背景
Flink SQL的window计算除了window结束后触发计算之外,还支持中途输出window中间累加结果以及对迟到的数据修正window累加结果(以回撤形式输出:先输出UPDATE_BEFORE旧值然后输出UPDATE_AFTER新值)。
目前版本Flink 1.15 master分支代码中这些为实验特性。下面从配置参数入手,分析下上述功能的实现原理。
WindowEmitStrategy
负责接收保存table配置的参数和生成对应的trigger
。
WindowEmitStrategy
有如下试验性参数:
@Experimental
val TABLE_EXEC_EMIT_EARLY_FIRE_ENABLED: ConfigOption[JBoolean] =
key("table.exec.emit.early-fire.enabled")
.booleanType()
.defaultValue(Boolean.box(false))
.withDescription("Specifies whether to enable early-fire emit." +
"Early-fire is an emit strategy before watermark advanced to end of window.")
// It is a experimental config, will may be removed later.
@Experimental
val TABLE_EXEC_EMIT_EARLY_FIRE_DELAY: ConfigOption[Duration] =
key("table.exec.emit.early-fire.delay")
.durationType()
.noDefaultValue()
.withDescription("The early firing delay in milli second, early fire is " +
"the emit strategy before watermark advanced to end of window. " +
"< 0 is illegal configuration. " +
"0 means no delay (fire on every element). " +
"> 0 means the fire interval. ")
// It is a experimental config, will may be removed later.
@Experimental
val TABLE_EXEC_EMIT_LATE_FIRE_ENABLED: ConfigOption[JBoolean] =
key("table.exec.emit.late-fire.enabled")
.booleanType()
.defaultValue(Boolean.box(false))
.withDescription("Specifies whether to enable late-fire emit. " +
"Late-fire is an emit strategy after watermark advanced to end of window.")
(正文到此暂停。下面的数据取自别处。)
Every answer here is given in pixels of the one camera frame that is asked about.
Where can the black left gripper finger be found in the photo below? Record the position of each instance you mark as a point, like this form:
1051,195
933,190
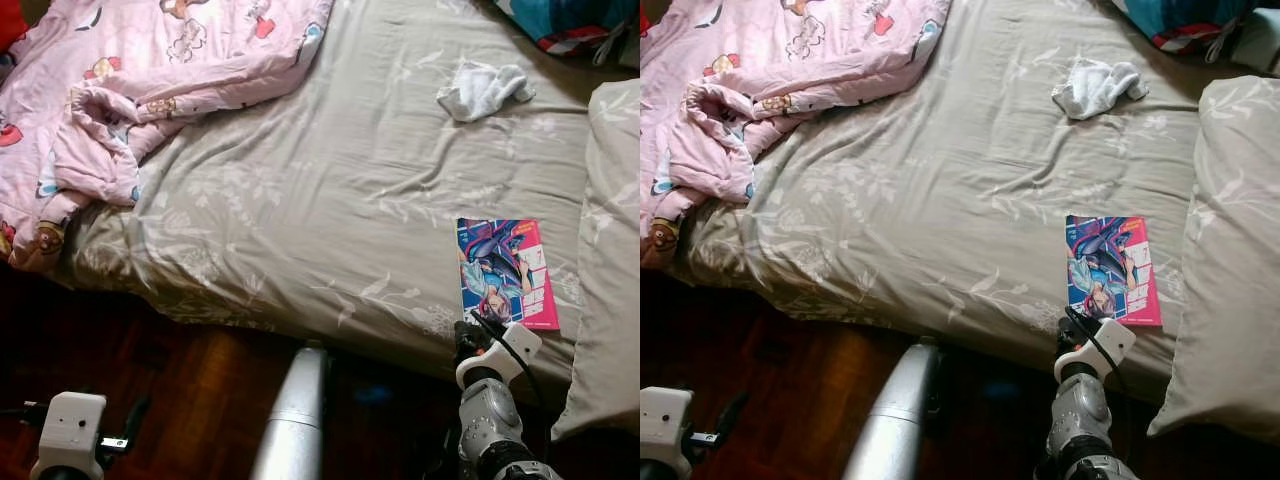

// It is a experimental config, will may be removed later.
@Experimental
val TABLE_EXEC_EMIT_LATE_FIRE_DELAY: ConfigOption[Duration] =
key("table.exec.emit.late-fire.delay")
.durationType()
.noDefaultValue()
.withDescription("The late firing delay in milli second, late fire is " +
"the emit strategy after watermark advanced to end of window. " +
"< 0 is illegal configuration. " +
"0 means no delay (fire on every element). " +
"> 0 means the fire interval.")
// It is a experimental config, will may be removed later.
@Experimental
val TABLE_EXEC_EMIT_ALLOW_LATENESS: ConfigOption[Duration] =
key("table.exec.emit.allow-lateness")
.durationType()
.noDefaultValue()
.withDescription("Sets the time by which elements are allowed to be late. " +
"Elements that arrive behind the watermark by more than the specified time " +
"will be dropped. " +
"Note: use the value if it is set, else use 'minIdleStateRetentionTime' in table config." +
"< 0 is illegal configuration. " +
"0 means disable allow lateness. " +
"> 0 means allow-lateness.")
下面是他们的功能解释:
- table.exec.emit.early-fire.enabled: 是否启用early fire。Early fire的含义是在watermark到达window结束时间点之前输出结果。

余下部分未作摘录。